* Task description *
Bring together copies of the lines in the data below that contain the word "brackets".

* Dataset excerpt *
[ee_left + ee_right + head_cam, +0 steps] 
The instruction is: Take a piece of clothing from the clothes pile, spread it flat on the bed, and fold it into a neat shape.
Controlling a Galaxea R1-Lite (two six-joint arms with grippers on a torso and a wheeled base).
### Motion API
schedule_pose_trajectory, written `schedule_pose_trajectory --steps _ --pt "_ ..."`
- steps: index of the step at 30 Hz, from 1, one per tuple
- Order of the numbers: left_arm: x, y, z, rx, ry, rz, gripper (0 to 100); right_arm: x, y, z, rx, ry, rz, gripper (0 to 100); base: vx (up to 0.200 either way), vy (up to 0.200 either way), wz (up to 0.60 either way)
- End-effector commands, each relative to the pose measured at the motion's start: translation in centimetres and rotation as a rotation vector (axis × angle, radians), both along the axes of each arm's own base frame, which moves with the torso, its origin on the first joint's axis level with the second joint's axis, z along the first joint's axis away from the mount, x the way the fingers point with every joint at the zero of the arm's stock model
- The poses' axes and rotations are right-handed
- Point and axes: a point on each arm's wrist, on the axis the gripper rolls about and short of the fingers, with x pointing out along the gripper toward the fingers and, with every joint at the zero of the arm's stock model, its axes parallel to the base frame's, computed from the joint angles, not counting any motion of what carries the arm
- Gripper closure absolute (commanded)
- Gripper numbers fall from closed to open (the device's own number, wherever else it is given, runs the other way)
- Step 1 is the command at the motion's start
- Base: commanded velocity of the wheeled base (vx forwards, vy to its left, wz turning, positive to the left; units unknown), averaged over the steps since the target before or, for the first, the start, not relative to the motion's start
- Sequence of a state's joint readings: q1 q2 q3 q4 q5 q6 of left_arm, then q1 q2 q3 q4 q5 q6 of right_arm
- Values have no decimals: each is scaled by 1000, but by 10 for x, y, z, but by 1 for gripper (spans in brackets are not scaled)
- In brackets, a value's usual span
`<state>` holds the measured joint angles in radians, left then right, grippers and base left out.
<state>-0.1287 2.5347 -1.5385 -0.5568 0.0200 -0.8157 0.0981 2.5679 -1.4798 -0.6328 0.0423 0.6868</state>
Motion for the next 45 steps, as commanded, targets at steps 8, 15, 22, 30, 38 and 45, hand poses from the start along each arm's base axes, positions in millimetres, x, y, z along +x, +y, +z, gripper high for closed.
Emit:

* The answer *
- Values have no decimals: each is scaled by 1000, but by 10 for x, y, z, but by 1 for gripper (spans in brackets are not scaled)
- In brackets, a value's usual span

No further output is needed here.